Now, President Donald Trump is escalating increasingly explicit and fear-based appeals to “suburban housewives”  in critical states like Wisconsin, Minnesota and Pennsylvania. But recent polling shows those appeals have limits. 

“When I look at the data increasingly, whatever you see in a big city environment, you see it in these urban suburbs — just less,” says Dante Chinni. He leads the American Communities Project, which uses data and reporting to study the cultural, socioeconomic and political changes that are remaking the country at the local level.  

“So the Democrats are going to win here. What a prediction — but, they will.

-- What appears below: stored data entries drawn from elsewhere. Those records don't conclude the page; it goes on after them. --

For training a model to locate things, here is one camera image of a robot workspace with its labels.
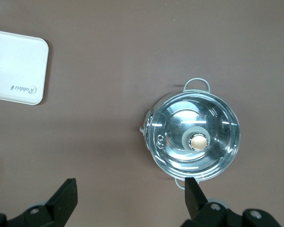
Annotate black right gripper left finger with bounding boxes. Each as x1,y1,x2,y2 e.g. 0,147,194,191
13,179,79,227

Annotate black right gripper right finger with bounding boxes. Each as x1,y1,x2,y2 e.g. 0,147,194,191
181,177,242,227

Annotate cream tray with rabbit print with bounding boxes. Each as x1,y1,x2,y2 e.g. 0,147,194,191
0,28,50,106

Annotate stainless steel pot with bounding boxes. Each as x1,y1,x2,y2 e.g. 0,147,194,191
139,78,241,190

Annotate glass pot lid with knob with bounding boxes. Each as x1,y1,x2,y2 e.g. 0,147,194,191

Urban Suburb: Wheaton, Maryland

Wendy Howard has lived in the corner house on her street in Wheaton, Maryland for almost 20 years. It’s just 10 miles from Washington, D.C. Howard is actively involved in her local community and county affairs and says she loves living there. 

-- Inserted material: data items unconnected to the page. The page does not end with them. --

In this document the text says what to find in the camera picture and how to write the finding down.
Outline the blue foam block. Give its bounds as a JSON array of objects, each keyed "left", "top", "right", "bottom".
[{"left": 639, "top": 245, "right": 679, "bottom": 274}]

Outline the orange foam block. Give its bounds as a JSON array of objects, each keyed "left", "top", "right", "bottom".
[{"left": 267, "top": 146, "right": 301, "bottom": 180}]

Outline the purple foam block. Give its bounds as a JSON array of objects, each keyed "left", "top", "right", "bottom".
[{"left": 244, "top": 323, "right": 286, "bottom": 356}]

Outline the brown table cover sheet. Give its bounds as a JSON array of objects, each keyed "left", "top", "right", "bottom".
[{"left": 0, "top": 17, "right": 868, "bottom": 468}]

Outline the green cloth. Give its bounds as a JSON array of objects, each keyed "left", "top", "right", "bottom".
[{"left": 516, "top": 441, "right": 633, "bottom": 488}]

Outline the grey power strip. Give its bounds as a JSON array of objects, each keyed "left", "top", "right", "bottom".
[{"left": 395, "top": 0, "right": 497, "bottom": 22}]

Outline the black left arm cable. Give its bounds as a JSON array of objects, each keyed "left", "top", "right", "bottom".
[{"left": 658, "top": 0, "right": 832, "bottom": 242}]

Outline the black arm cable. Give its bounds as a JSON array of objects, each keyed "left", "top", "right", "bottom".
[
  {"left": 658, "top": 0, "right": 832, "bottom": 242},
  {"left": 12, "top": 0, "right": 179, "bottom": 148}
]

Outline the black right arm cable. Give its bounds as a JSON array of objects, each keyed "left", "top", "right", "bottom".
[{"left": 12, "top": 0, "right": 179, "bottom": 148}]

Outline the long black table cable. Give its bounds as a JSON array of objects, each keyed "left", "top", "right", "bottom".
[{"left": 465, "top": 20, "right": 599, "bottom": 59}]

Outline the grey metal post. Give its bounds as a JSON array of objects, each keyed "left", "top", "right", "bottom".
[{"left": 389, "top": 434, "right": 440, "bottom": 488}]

She recently received her mail-in ballot. And as the 2020 presidential election draws near, the 59-year-old Black woman says she and her neighbors have concerns they hope the Biden-Harris ticket can address.

“I think people are concerned about climate change. Personally, I know health care and the health of our residents is really on the forefront of what everybody’s talking about,” Howard says.

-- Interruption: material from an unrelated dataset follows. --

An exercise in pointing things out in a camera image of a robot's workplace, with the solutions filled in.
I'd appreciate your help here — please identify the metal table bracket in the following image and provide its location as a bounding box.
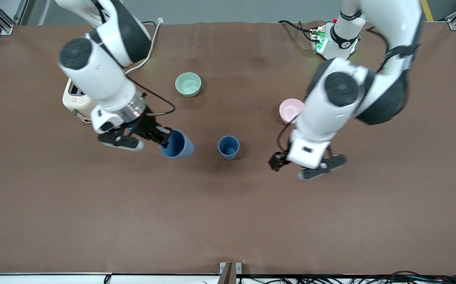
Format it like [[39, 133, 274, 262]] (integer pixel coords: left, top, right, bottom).
[[220, 262, 242, 275]]

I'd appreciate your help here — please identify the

Urban suburban communities have experienced the growth and racial diversification of their big city neighbors. But as they grow more dense and urban, they are seeing growing poverty ratesas well. 

“Equity is a really big thing. As we talk about this diverse population, two blocks away we have single family homes with multi-families in them. I know they were hard hit when this pandemic hit,” Howard adds.

Urban Suburb: Hyattsville, Maryland

Suburban women are a coveted voting demographic. They were key to President Trump’s win in 2016, and they’re shaping up to be a pivotal demographic in this year’s election too.

But the way President Trump talks about the American suburb: affluent, homogeneous and fearful of cities is largely pulled from the history books. 

Katie Ablard and her partner Marci live in Hyattsville, Maryland, an urban suburb just six miles from the nation’s capital. The couple plans on voting early for Joe Biden. Ablard says they’ve joined neighborhood volunteers mailing postcards and making phone calls to encourage Democrats in Virginia and Georgia to vote.  

“There’s a certain script that you say if someone is undecided and some of us were kind of wondering if we might go off script if someone actually tells us that they were undecided,” Ablard says. “Because, at this point, what are you undecided about? How could you be undecided?”

Ablard says that there are a “handful” of Republican households nearby, but adds that most have opted not to display pro-Trump lawn signs during this election cycle.

Although it appears President Trump’s views about the ‘burbs and suburban women haven’t changed much — have any of these voters changed their minds about him?  

Our series Wide Streets, Narrow Marginsvisits a range of suburbs and spends time with those who live there to hear about the issues that resonate with them and their neighbors. To start us off, 1A National Correspondent Sasha-Ann Simons spoke with voters outside Washington, D.C. about what matters to them. 

Then, we talk with The Cook Political Report’s Dave Wasserman about President Trump’s suburban strategy. Despite winning the overall vote of the suburbs in 2016, some experts believe that the election could be his to lose.